**What is needed:**
Write out, word for word, every line in the data below from the one containing "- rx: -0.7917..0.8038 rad" to the one containing "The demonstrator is", both of them included.

**Stored data:**
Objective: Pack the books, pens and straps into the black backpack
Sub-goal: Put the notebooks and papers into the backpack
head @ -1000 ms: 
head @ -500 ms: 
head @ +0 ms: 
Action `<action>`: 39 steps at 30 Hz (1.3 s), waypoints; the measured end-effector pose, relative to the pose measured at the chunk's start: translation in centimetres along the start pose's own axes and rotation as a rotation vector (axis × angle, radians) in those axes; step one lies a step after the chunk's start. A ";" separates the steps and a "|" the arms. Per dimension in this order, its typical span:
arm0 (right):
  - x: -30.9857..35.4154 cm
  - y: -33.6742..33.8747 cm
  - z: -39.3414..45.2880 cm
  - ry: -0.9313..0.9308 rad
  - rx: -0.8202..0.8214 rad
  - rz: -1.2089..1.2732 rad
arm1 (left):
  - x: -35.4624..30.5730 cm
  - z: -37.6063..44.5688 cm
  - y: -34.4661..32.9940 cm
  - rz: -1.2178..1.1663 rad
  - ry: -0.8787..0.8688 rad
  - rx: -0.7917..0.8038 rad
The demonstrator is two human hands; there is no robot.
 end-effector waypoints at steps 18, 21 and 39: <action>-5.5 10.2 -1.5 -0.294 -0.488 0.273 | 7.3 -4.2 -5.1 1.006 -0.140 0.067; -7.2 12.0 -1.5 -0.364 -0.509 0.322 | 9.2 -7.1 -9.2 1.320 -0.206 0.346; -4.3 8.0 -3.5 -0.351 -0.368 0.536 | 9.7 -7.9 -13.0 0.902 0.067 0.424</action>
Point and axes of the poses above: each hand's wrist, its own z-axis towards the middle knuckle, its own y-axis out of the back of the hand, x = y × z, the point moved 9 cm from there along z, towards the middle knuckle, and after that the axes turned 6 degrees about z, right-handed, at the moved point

**Written reply:**
  - rx: -0.7917..0.8038 rad
The demonstrator is two human hands; there is no robot.

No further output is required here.